TASK GOAL: Every line below between the one holding "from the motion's" and the one holding "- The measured", inclusive, should be copied exactly, and no other line.

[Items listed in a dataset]
****
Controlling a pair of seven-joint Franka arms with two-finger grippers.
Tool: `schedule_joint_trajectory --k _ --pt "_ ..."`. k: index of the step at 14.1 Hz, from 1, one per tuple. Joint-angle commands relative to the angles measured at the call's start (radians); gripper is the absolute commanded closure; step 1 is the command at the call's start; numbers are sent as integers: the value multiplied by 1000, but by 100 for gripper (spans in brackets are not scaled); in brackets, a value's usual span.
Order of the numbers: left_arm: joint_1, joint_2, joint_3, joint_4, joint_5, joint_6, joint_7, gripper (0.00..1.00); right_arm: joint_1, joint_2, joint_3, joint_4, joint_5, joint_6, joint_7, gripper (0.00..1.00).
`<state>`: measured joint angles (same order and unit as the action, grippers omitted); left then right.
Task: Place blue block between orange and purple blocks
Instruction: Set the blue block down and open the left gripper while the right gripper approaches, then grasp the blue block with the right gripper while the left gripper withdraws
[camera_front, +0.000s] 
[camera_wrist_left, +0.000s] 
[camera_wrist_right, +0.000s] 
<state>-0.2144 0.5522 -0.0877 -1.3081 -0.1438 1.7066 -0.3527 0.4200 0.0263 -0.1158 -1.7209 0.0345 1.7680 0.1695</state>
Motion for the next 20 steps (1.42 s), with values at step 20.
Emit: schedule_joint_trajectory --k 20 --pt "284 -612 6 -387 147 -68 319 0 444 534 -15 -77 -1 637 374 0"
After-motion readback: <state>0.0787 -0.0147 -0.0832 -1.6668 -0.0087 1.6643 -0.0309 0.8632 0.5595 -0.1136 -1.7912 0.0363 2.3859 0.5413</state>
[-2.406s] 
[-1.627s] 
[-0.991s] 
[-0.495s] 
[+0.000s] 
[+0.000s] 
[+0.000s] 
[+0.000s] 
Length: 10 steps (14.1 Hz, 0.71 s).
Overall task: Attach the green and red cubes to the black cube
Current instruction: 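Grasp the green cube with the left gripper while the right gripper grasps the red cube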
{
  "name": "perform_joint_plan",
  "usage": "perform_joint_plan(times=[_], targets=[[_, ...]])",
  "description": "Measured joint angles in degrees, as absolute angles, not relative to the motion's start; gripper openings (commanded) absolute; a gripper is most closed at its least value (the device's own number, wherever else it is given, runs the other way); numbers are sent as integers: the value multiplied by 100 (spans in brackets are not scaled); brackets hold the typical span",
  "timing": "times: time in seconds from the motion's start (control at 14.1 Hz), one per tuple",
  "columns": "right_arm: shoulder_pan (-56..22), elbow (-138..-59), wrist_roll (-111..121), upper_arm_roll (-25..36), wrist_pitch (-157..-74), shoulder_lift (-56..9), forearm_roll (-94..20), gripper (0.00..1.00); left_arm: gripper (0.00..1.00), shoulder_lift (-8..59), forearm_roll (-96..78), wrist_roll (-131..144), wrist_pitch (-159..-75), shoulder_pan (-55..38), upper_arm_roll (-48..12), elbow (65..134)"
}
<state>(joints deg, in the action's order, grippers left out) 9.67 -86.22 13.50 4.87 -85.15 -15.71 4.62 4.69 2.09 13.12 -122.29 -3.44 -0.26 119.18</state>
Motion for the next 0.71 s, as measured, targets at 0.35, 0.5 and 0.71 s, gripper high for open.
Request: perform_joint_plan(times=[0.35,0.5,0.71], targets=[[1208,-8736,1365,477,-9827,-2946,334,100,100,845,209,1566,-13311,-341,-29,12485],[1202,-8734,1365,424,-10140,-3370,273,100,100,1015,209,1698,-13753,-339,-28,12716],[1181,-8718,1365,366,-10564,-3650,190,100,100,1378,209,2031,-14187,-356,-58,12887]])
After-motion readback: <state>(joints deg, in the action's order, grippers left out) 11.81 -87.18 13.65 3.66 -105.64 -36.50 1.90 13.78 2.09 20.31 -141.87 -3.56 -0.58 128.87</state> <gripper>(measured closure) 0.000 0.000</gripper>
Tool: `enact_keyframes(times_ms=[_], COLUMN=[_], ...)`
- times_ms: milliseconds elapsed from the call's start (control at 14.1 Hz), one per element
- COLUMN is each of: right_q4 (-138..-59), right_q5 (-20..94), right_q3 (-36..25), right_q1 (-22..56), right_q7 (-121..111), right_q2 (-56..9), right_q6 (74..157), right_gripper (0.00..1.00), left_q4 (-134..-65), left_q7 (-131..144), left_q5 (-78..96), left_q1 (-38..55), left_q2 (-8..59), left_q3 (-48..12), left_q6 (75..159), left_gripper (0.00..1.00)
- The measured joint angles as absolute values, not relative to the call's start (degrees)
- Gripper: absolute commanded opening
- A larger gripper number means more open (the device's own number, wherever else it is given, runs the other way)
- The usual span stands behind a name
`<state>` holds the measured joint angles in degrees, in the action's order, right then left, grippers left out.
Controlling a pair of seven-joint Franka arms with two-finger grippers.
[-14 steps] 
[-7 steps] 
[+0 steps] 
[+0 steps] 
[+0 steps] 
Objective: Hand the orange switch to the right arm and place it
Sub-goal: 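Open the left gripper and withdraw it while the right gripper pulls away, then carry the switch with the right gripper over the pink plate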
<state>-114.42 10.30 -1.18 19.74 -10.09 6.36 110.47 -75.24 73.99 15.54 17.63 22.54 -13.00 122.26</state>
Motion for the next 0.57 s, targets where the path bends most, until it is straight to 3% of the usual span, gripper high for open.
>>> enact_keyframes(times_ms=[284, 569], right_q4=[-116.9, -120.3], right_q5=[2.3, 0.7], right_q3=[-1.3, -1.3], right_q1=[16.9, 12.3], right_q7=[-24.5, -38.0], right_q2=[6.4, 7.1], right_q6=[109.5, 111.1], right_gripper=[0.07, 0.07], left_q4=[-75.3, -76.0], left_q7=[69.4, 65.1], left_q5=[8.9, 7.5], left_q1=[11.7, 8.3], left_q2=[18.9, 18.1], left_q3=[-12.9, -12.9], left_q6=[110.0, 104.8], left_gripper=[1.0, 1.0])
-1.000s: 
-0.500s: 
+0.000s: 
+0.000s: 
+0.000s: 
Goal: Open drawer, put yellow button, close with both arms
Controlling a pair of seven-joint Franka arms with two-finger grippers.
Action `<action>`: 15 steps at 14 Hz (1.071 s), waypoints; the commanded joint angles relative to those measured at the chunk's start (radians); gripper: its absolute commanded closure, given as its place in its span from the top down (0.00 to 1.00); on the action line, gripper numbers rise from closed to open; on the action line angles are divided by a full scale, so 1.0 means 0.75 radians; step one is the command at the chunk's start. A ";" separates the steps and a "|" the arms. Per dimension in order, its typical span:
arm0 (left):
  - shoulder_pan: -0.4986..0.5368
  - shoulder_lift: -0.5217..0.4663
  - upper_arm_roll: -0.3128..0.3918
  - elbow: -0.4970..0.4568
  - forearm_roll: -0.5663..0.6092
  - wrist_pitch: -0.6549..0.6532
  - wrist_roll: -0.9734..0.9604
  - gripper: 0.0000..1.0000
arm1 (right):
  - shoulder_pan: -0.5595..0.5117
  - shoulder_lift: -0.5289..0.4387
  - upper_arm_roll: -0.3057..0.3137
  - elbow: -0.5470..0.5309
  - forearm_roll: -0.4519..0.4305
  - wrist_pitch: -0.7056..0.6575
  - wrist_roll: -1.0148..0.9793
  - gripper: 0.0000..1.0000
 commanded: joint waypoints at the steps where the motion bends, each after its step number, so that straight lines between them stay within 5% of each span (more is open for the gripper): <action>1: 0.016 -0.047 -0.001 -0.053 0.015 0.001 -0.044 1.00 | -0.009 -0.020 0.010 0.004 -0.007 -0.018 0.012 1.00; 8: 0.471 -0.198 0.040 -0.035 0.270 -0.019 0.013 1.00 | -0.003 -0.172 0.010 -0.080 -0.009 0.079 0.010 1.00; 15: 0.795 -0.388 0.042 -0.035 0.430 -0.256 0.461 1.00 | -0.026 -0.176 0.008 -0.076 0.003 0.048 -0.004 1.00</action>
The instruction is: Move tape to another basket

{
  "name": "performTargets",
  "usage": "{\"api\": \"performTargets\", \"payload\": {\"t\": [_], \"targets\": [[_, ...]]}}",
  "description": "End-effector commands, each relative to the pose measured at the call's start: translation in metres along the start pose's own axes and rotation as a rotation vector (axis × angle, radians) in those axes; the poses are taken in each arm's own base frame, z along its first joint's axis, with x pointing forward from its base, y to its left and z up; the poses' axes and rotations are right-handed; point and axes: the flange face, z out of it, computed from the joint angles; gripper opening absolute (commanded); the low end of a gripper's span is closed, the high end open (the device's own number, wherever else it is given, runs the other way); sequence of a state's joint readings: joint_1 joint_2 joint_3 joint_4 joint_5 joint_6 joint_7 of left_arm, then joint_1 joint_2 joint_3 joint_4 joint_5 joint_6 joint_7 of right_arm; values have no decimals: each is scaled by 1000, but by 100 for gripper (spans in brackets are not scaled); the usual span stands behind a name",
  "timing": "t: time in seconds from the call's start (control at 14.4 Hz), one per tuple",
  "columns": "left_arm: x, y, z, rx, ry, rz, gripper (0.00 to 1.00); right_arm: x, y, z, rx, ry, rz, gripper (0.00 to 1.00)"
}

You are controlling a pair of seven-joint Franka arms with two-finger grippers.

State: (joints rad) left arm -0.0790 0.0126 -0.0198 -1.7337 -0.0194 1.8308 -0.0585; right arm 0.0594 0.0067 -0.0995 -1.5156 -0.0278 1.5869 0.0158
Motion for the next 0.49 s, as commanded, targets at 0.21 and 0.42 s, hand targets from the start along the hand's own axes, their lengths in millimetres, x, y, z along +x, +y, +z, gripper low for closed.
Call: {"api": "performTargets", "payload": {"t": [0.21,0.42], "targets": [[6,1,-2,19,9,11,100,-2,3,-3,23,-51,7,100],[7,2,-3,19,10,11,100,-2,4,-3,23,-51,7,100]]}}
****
EXERCISE SOLUTION:
  "timing": "times: time in seconds from the motion's start (control at 14.1 Hz), one per tuple",
  "columns": "right_arm: shoulder_pan (-56..22), elbow (-138..-59), wrist_roll (-111..121), upper_arm_roll (-25..36), wrist_pitch (-157..-74), shoulder_lift (-56..9), forearm_roll (-94..20), gripper (0.00..1.00); left_arm: gripper (0.00..1.00), shoulder_lift (-8..59), forearm_roll (-96..78), wrist_roll (-131..144), wrist_pitch (-159..-75), shoulder_pan (-55..38), upper_arm_roll (-48..12), elbow (65..134)"
}
<state>(joints deg, in the action's order, grippers left out) 9.67 -86.22 13.50 4.87 -85.15 -15.71 4.62 4.69 2.09 13.12 -122.29 -3.44 -0.26 119.18</state>
Motion for the next 0.71 s, as measured, targets at 0.35, 0.5 and 0.71 s, gripper high for open.
Request: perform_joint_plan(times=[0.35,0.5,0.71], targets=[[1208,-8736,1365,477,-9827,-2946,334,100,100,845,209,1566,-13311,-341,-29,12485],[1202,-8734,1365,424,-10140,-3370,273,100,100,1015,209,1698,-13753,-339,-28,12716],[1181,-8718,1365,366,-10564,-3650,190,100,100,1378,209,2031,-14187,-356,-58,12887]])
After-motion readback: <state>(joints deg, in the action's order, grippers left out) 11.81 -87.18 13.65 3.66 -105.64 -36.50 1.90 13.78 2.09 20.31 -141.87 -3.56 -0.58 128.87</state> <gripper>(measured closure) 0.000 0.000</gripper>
Tool: `enact_keyframes(times_ms=[_], COLUMN=[_], ...)`
- times_ms: milliseconds elapsed from the call's start (control at 14.1 Hz), one per element
- COLUMN is each of: right_q4 (-138..-59), right_q5 (-20..94), right_q3 (-36..25), right_q1 (-22..56), right_q7 (-121..111), right_q2 (-56..9), right_q6 (74..157), right_gripper (0.00..1.00), left_q4 (-134..-65), left_q7 (-131..144), left_q5 (-78..96), left_q1 (-38..55), left_q2 (-8..59), left_q3 (-48..12), left_q6 (75..159), left_gripper (0.00..1.00)
- The measured joint angles as absolute values, not relative to the call's start (degrees)

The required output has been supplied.